I spent the entire time reading this book thinking that it was by the same person who wrote Combat-Ready Kitchen. Which was an interesting comparison to have in mind, as I quite liked that one, but “Grunt” was much more fun. While “Combat-Ready Kitchen” felt like it was trying to be ready for use as a textbook in a history class, “Grunt” was unabashedly written by a human being who likes to mention their human responses. I’ve got a great deal of highlights of comedic moments that Roach captured very well.1
As someone with precisely zero interest in joining the military, I think Roach is an excellent writer for this topic. Clearly she’s got a bit more experience in this area than I do — nobody who’s spent a week on a nuclear submarine doing research for a book can really be as clueless as she tries to convey — but she’s removed enough from it that she can be an excellent go-between. The feigned cluelessness doesn’t read as an affectation, it reads as making sure the genuinely clueless folks like me can follow along.

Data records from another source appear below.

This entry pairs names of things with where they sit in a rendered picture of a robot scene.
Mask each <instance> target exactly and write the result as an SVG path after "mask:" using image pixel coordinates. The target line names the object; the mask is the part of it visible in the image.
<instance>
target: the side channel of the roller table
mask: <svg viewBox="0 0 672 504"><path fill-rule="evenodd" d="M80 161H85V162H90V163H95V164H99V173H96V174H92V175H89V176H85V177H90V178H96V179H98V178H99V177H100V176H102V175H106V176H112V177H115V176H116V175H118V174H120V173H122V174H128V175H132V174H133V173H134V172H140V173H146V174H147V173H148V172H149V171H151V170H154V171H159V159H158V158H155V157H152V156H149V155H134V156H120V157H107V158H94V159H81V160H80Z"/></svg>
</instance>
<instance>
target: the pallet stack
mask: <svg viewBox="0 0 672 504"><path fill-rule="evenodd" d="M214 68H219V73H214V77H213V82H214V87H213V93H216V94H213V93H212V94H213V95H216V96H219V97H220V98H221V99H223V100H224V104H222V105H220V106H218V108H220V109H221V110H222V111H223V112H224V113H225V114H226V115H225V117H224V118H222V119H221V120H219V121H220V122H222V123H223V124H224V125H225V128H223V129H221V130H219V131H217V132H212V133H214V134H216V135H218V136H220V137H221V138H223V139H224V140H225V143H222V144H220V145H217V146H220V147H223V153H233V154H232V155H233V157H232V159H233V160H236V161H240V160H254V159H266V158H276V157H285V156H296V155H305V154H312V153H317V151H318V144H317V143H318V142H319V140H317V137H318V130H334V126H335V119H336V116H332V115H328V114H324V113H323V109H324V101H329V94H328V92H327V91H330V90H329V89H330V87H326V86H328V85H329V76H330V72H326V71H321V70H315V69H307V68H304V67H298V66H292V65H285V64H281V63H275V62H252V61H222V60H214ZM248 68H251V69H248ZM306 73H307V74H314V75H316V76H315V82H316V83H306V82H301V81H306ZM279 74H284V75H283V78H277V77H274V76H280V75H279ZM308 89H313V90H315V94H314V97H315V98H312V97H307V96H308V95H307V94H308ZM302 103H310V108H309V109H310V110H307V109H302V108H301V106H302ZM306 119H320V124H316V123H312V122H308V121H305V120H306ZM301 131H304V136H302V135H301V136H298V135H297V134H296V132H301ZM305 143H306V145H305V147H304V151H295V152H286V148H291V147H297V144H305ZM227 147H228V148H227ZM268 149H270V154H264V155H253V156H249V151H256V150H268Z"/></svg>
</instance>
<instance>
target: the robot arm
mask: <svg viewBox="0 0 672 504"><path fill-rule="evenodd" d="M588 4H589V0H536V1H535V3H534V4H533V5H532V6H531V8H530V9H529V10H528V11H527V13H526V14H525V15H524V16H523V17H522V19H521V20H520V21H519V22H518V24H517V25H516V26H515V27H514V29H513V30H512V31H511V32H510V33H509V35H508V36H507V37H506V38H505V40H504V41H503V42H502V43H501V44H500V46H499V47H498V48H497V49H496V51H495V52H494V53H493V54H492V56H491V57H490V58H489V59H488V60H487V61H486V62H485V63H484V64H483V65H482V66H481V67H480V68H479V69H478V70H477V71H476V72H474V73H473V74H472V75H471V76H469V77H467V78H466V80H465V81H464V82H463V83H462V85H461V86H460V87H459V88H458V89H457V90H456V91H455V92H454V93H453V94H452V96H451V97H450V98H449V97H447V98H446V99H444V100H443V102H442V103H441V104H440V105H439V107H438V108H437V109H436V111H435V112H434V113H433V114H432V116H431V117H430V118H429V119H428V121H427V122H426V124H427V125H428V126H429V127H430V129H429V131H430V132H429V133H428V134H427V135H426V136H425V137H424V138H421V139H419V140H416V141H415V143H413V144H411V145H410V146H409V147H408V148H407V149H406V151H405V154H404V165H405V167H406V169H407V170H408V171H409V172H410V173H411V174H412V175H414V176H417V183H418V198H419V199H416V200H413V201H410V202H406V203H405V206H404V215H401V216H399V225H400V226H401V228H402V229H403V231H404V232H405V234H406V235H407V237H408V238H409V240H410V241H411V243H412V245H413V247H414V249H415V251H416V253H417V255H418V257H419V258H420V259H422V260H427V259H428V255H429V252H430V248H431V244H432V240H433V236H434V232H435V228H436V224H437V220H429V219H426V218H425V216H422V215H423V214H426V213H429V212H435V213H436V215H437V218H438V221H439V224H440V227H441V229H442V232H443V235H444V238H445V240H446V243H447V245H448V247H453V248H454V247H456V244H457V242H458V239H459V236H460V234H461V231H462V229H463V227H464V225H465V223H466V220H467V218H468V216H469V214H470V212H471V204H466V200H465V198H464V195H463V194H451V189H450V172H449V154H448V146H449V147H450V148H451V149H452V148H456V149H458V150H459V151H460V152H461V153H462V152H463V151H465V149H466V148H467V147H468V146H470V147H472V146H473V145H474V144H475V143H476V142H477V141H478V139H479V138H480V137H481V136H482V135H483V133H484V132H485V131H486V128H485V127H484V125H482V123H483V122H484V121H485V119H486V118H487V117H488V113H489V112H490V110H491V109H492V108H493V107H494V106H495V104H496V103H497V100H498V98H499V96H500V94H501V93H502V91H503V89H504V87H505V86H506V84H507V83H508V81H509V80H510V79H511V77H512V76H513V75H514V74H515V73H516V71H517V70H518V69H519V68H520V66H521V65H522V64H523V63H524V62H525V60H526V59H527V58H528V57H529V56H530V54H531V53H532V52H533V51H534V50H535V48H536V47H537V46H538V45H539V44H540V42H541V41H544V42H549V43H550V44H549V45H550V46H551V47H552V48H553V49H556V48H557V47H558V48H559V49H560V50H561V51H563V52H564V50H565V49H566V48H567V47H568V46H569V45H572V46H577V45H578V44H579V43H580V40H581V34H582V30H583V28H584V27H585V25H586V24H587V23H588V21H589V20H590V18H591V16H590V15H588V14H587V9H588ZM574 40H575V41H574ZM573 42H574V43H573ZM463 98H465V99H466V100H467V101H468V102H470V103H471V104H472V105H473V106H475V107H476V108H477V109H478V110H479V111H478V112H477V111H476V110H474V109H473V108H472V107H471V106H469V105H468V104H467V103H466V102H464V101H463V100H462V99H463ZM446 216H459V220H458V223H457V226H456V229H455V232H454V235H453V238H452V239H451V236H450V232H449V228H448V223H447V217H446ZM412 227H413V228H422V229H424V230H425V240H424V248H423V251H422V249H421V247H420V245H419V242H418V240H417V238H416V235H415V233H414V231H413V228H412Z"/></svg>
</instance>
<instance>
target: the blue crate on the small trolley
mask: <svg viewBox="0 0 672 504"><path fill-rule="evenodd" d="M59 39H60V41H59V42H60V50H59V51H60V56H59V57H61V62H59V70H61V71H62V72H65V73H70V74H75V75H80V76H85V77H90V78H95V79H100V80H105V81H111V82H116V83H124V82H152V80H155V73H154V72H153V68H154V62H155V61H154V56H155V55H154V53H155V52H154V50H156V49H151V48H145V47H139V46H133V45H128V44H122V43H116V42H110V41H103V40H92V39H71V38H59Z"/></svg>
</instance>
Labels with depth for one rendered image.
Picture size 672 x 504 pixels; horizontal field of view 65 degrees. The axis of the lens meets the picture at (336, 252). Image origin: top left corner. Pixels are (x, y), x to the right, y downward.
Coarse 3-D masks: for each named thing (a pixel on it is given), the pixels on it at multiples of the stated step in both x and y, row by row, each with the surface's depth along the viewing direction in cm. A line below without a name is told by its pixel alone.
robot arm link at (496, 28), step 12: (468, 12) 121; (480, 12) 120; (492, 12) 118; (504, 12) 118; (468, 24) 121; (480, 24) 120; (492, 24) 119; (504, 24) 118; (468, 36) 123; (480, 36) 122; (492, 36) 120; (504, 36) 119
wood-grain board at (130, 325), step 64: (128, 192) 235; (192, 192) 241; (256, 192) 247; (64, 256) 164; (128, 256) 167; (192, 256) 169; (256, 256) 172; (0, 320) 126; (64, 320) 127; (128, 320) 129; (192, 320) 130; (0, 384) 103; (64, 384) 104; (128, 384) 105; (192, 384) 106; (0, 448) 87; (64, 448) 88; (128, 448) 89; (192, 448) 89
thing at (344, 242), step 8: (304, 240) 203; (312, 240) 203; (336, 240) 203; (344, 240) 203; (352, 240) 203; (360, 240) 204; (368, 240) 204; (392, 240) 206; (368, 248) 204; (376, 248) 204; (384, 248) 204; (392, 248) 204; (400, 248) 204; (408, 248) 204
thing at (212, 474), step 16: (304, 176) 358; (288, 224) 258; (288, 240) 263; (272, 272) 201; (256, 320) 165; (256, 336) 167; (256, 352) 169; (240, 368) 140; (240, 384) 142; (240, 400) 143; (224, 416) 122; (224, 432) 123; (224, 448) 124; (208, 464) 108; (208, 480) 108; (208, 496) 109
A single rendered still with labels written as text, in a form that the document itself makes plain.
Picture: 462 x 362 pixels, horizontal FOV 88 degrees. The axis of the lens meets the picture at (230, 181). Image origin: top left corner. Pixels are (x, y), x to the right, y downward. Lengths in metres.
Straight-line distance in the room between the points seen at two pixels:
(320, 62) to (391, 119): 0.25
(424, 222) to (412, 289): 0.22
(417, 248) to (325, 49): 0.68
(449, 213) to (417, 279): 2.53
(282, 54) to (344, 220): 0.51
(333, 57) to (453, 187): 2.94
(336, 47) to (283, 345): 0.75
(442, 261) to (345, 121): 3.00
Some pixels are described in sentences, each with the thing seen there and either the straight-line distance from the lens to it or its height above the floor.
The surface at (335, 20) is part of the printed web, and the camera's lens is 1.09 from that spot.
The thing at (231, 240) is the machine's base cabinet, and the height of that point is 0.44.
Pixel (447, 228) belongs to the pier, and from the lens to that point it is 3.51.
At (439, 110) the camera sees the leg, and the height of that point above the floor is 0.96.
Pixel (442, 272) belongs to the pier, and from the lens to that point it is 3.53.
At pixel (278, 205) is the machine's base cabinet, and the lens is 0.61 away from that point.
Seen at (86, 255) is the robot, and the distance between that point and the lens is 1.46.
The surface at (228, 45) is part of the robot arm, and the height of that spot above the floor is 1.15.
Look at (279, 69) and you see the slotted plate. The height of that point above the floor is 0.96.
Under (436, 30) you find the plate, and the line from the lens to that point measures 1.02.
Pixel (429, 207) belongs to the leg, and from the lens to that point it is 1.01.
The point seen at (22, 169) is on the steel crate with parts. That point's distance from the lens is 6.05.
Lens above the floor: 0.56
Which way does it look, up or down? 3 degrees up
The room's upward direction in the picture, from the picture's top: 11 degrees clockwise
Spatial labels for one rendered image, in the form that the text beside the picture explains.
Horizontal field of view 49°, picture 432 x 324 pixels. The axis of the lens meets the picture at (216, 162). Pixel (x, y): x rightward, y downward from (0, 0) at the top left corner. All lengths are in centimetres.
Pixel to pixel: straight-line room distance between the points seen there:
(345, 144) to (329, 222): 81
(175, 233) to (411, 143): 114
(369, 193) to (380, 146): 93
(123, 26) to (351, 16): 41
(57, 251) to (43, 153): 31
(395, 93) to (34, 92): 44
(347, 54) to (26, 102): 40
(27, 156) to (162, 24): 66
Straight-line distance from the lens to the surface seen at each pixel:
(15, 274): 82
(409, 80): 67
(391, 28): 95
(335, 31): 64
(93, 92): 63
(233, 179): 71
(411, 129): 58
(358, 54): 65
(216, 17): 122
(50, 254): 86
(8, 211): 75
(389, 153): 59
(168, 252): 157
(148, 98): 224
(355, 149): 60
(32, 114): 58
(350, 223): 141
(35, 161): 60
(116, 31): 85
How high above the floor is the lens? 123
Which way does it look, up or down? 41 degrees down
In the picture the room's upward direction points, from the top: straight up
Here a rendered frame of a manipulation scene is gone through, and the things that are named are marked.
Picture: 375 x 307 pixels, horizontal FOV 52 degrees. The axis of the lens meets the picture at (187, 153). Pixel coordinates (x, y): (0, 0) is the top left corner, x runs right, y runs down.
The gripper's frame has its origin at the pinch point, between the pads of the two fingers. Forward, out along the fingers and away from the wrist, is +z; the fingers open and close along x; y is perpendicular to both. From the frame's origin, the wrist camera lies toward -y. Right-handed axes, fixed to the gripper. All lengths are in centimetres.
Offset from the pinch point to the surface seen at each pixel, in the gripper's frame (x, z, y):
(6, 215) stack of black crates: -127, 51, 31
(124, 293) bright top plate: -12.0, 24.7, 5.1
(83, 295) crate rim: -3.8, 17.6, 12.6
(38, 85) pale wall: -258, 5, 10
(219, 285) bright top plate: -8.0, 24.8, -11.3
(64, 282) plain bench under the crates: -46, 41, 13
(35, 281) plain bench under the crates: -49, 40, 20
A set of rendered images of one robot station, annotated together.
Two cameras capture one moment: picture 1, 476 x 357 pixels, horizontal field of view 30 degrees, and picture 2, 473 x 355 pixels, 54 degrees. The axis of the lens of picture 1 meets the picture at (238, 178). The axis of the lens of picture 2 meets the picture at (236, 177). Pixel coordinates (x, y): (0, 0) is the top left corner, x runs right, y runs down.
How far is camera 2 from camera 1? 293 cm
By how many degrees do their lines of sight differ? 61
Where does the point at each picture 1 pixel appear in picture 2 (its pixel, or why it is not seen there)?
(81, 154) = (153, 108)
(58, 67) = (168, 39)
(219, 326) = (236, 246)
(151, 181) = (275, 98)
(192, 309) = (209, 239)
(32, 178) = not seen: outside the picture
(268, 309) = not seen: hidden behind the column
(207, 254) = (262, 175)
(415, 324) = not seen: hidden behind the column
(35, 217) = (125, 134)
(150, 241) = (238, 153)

And it’s just an interesting subject matter. The Department of Defense has a spectacular research budget, which they put into doing all sorts of neat things. Nothing in the book focuses on the science of Exciting New Ways To Make People Dead; in fact, it’s almost universally focused on the opposite. I’m okay with my tax dollars going to research on reconstructive surgery and heat-stroke prevention.
I can definitely recommend “Grunt”. It’s a fun read, and the science is neat. Check it out.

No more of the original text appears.